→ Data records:
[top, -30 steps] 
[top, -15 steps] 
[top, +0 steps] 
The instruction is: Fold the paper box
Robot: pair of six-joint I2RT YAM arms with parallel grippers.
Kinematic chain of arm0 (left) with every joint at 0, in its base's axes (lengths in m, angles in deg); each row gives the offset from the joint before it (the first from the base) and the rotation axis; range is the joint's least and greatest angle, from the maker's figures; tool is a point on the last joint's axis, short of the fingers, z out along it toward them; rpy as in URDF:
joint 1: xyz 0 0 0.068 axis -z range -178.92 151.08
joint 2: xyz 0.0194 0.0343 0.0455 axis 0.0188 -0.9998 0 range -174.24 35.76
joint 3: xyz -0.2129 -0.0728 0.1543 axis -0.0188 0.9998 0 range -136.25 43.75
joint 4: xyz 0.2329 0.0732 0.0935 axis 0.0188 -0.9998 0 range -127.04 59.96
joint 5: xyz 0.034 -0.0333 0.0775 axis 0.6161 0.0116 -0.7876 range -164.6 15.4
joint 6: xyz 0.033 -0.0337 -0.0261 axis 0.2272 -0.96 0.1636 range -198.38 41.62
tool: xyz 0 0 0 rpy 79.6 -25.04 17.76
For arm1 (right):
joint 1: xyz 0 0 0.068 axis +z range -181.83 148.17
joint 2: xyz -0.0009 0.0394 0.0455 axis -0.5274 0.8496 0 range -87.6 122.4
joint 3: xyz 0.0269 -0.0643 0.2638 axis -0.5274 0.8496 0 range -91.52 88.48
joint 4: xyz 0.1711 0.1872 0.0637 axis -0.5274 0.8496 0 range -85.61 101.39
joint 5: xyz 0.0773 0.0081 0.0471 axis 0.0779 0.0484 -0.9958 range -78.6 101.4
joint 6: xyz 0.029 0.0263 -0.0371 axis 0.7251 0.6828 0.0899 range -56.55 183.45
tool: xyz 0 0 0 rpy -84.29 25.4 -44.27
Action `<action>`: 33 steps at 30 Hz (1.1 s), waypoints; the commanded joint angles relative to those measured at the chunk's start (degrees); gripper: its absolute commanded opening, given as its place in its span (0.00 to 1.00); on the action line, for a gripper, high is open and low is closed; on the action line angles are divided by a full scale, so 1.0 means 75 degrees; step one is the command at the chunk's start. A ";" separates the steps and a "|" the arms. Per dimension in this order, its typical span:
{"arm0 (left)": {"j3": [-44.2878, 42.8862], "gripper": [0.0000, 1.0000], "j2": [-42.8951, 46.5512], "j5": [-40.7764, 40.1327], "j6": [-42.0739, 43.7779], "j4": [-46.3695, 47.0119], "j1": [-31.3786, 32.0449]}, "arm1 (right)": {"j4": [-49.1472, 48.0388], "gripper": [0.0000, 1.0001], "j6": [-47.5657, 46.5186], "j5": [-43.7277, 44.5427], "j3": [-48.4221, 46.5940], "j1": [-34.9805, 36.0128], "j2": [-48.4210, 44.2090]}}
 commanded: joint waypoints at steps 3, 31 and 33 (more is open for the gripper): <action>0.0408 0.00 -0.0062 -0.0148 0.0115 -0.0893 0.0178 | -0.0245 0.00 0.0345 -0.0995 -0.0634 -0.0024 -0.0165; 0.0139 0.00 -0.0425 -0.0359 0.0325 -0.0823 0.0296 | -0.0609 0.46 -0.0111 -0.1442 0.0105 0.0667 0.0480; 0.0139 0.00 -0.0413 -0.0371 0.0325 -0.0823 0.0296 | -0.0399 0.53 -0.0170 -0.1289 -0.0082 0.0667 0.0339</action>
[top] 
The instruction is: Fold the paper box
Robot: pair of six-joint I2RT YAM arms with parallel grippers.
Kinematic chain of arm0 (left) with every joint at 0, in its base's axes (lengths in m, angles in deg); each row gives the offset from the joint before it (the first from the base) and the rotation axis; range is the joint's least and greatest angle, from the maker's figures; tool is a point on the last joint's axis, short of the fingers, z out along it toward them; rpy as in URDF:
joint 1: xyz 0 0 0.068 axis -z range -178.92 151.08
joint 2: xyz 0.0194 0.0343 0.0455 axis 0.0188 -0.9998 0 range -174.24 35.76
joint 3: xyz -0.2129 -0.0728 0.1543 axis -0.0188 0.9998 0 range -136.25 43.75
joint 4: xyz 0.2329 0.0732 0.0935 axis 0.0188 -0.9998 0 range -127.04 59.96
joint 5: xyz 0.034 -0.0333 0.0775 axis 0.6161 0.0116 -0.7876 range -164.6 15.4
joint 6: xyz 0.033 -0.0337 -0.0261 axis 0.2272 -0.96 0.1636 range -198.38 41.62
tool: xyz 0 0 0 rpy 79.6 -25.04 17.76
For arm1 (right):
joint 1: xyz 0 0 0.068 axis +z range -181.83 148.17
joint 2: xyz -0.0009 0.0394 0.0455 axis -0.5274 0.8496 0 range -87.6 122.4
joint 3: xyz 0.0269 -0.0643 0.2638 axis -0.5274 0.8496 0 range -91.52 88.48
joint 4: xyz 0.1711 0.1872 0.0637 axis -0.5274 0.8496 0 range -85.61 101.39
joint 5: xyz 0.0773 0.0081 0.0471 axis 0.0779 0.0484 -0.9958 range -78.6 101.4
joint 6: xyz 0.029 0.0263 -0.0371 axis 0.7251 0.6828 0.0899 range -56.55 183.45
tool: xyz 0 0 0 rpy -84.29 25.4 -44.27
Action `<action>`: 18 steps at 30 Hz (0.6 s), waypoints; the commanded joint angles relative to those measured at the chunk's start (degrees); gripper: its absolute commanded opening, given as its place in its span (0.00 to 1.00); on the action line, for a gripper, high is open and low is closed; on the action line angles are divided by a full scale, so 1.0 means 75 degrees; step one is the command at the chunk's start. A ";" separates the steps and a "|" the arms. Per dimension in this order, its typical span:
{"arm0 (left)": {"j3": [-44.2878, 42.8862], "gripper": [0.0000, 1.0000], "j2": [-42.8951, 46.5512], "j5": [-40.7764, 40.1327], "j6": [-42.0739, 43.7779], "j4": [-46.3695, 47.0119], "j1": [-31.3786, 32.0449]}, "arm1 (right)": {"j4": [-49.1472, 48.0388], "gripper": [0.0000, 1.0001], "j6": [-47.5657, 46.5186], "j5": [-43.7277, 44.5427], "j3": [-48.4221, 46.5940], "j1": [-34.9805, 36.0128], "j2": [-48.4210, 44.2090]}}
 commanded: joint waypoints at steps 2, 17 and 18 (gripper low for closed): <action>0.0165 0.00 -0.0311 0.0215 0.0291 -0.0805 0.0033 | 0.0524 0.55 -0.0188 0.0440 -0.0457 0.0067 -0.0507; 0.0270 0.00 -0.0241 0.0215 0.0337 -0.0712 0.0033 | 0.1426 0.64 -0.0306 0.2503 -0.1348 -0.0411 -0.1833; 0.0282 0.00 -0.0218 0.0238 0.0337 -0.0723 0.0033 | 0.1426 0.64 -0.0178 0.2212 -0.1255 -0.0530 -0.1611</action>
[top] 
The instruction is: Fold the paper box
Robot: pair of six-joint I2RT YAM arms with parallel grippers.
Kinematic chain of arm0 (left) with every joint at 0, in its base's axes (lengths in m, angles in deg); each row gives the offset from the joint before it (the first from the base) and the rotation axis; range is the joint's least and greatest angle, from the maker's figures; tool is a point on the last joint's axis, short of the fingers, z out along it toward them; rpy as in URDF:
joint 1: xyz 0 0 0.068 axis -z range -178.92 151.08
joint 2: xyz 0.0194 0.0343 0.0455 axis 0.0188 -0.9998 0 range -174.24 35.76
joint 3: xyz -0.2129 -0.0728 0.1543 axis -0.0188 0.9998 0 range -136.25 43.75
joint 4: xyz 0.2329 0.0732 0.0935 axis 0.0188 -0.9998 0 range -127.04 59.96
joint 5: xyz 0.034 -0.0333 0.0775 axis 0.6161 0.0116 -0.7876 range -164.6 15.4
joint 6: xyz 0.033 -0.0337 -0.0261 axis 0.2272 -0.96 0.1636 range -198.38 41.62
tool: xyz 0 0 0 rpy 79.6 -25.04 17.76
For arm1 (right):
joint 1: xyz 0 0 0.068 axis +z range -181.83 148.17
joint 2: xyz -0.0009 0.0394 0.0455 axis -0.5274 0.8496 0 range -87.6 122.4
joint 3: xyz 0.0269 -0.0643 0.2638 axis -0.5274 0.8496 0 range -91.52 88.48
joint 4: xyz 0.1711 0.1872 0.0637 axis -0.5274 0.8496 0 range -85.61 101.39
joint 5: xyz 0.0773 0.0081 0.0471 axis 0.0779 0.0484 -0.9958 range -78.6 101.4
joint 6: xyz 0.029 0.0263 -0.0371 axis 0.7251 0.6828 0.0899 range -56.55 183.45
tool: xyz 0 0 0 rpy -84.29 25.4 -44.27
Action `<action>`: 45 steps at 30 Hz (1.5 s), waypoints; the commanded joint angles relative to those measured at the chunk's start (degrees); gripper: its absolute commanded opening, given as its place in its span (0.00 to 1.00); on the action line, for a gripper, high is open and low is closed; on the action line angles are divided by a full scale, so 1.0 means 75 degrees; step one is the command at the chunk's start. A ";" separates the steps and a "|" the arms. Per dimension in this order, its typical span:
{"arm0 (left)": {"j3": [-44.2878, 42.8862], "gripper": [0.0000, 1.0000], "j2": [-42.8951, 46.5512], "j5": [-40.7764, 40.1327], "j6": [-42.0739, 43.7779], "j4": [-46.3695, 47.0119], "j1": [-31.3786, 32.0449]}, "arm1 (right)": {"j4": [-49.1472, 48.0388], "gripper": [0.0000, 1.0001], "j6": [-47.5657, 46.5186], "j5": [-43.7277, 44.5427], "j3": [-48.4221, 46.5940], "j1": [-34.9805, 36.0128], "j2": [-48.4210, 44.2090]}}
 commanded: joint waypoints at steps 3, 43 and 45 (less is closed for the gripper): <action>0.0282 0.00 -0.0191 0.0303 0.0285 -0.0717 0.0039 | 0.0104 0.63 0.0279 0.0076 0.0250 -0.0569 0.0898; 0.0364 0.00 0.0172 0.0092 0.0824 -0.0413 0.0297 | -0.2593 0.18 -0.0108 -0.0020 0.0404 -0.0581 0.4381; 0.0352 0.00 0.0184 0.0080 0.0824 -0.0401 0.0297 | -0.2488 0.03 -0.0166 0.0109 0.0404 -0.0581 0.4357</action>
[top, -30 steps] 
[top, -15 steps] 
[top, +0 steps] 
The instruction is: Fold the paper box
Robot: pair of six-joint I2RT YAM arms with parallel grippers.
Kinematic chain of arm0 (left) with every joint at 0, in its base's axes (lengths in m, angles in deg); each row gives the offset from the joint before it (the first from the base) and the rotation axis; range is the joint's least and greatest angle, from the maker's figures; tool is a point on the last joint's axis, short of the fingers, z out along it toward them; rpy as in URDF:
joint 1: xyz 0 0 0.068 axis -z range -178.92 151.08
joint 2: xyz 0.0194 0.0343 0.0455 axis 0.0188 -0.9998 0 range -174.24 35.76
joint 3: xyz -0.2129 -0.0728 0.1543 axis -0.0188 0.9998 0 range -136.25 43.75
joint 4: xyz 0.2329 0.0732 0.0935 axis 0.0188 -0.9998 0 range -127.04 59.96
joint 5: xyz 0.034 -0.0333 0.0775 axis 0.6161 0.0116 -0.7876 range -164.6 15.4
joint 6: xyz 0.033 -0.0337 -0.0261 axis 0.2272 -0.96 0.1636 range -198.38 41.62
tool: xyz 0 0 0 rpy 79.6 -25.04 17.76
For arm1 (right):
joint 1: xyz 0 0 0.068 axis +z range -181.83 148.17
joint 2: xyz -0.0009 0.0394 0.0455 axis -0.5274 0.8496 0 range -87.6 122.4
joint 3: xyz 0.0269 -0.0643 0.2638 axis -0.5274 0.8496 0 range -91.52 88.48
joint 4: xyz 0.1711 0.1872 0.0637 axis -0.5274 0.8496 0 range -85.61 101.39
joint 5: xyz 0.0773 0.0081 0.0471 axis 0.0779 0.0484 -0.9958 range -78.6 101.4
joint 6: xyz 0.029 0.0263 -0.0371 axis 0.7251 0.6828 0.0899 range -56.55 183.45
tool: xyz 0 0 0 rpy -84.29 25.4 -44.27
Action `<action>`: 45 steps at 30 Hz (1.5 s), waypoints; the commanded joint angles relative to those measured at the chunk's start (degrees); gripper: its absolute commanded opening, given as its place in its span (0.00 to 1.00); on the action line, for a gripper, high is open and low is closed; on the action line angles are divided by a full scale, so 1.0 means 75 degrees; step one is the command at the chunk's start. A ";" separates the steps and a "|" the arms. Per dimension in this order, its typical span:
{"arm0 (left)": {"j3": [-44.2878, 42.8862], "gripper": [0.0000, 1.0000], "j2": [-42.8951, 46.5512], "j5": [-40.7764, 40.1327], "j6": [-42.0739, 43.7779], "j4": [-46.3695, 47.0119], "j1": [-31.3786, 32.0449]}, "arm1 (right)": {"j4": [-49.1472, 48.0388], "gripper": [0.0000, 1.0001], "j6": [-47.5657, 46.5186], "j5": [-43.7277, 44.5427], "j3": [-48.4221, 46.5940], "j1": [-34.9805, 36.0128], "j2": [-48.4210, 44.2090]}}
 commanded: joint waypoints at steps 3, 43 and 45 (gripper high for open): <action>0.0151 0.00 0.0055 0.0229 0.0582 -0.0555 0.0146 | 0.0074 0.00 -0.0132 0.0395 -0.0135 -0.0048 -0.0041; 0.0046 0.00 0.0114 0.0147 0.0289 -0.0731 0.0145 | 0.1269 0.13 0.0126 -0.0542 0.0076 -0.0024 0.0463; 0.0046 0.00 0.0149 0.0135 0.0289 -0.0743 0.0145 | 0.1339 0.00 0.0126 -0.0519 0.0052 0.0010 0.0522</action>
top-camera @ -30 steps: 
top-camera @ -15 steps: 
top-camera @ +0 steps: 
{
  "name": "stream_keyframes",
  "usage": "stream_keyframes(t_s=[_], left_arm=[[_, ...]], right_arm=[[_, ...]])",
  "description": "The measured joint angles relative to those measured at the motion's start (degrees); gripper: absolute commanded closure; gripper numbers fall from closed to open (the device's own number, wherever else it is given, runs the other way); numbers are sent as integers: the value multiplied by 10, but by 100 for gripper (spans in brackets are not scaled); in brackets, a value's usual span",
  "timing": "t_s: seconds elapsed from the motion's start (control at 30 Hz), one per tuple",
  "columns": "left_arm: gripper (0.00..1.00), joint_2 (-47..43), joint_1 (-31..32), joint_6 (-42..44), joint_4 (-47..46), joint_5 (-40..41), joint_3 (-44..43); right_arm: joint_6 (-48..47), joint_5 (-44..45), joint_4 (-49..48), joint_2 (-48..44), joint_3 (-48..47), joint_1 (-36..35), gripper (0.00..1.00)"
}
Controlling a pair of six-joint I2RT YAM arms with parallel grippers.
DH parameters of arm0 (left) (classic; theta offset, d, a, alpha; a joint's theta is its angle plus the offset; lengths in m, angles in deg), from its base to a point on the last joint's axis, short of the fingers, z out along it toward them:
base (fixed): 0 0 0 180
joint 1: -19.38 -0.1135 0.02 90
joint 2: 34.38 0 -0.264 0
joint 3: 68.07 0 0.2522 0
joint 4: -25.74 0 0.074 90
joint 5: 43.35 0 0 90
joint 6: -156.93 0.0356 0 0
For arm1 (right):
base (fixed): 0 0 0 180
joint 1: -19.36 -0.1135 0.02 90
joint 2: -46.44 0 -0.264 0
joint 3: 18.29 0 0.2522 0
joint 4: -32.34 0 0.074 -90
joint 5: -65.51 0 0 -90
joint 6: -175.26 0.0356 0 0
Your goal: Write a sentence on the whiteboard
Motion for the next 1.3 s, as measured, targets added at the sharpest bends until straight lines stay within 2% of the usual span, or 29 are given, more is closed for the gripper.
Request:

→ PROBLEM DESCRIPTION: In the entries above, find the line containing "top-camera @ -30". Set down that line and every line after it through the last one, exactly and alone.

→ EXPECTED OUTPUT:
top-camera @ -30 steps: 
top-camera @ -15 steps: 
top-camera @ +0 steps: 
{
  "name": "stream_keyframes",
  "usage": "stream_keyframes(t_s=[_], left_arm=[[_, ...]], right_arm=[[_, ...]])",
  "description": "The measured joint angles relative to those measured at the motion's start (degrees); gripper: absolute commanded closure; gripper numbers fall from closed to open (the device's own number, wherever else it is given, runs the other way); numbers are sent as integers: the value multiplied by 10, but by 100 for gripper (spans in brackets are not scaled); in brackets, a value's usual span",
  "timing": "t_s: seconds elapsed from the motion's start (control at 30 Hz), one per tuple",
  "columns": "left_arm: gripper (0.00..1.00), joint_2 (-47..43), joint_1 (-31..32), joint_6 (-42..44), joint_4 (-47..46), joint_5 (-40..41), joint_3 (-44..43); right_arm: joint_6 (-48..47), joint_5 (-44..45), joint_4 (-49..48), joint_2 (-48..44), joint_3 (-48..47), joint_1 (-36..35), gripper (0.00..1.00)"
}
Controlling a pair of six-joint I2RT YAM arms with parallel grippers.
DH parameters of arm0 (left) (classic; theta offset, d, a, alpha; a joint's theta is its angle plus the offset; lengths in m, angles in deg), from its base to a point on the last joint's axis, short of the fingers, z out along it toward them:
base (fixed): 0 0 0 180
joint 1: -19.38 -0.1135 0.02 90
joint 2: 34.38 0 -0.264 0
joint 3: 68.07 0 0.2522 0
joint 4: -25.74 0 0.074 90
joint 5: 43.35 0 0 90
joint 6: -156.93 0.0356 0 0
For arm1 (right):
base (fixed): 0 0 0 180
joint 1: -19.36 -0.1135 0.02 90
joint 2: -46.44 0 -0.264 0
joint 3: 18.29 0 0.2522 0
joint 4: -32.34 0 0.074 -90
joint 5: -65.51 0 0 -90
joint 6: -175.26 0.0356 0 0
Your goal: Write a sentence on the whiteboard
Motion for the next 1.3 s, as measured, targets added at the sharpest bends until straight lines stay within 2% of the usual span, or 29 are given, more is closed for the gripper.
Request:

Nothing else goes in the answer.